The pegboard that turns one wall into a landing strip

SKÅDIS is the cleanest answer to the pile-up that happens near every entryway. IKEA calls the pegboard extremely versatile and says you can rearrange it endlessly with containers, shelves, letter holders, and elastics, while the white 30-by-22-inch version sits at $29.99 and works just as well in a hallway, kitchen, study, or bathroom. For a housewarming gift, that flexibility is the point: it creates order without locking anyone into one layout.

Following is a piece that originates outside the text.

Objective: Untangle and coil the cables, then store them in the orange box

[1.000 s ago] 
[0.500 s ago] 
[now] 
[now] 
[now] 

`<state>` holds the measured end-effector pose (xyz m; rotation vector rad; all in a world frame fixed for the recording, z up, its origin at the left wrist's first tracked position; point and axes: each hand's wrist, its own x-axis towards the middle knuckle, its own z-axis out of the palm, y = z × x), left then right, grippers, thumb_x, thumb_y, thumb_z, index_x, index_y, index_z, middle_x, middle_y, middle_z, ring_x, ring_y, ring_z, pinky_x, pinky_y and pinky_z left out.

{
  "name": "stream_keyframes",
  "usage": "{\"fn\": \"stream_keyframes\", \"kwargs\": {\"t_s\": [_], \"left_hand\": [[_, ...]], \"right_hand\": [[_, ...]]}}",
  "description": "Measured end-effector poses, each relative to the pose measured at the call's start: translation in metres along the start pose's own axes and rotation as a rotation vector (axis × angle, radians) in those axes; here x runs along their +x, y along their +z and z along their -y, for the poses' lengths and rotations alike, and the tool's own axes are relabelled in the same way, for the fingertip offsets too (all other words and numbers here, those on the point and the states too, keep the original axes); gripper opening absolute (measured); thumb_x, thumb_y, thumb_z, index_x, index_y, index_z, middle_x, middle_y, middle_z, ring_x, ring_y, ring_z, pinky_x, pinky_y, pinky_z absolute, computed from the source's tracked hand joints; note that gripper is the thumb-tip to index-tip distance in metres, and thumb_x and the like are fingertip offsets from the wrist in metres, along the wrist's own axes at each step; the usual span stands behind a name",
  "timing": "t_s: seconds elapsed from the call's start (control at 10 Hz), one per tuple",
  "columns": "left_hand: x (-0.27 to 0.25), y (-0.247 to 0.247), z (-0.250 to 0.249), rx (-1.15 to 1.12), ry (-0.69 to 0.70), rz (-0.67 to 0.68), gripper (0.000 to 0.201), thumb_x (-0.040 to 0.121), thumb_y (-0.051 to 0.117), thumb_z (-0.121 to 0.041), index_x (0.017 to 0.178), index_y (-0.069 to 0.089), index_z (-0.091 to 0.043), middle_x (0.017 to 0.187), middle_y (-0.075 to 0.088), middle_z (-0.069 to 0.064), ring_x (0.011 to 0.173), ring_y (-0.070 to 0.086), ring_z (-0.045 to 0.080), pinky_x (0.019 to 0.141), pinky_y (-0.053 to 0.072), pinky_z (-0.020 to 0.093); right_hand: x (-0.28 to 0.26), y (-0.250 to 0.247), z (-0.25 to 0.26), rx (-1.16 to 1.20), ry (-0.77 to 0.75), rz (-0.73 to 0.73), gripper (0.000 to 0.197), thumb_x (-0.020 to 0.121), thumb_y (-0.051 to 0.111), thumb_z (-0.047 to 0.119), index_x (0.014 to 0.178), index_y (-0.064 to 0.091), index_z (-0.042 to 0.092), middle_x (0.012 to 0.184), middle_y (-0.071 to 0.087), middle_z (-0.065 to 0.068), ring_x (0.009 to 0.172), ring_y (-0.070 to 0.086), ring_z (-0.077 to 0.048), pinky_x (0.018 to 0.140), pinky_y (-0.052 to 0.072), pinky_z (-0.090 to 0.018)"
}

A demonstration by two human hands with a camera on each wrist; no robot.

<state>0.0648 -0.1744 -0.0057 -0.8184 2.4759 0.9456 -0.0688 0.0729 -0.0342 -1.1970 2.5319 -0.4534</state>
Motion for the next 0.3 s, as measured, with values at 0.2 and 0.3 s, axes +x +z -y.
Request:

The saucepan that makes a first kitchen feel usable

The most practical kitchen gift of the group may be the one that lets dinner happen at all. IKEA’s 365+ saucepan with lid costs $17.99, works on induction, gas, and electric cooktops, can go in the oven and dishwasher, and comes with a 15-year limited warranty, so it gives a new homeowner a real first-pot option instead of another decorative dish. It is the kind of gift that gets remembered the first time someone makes pasta after a move.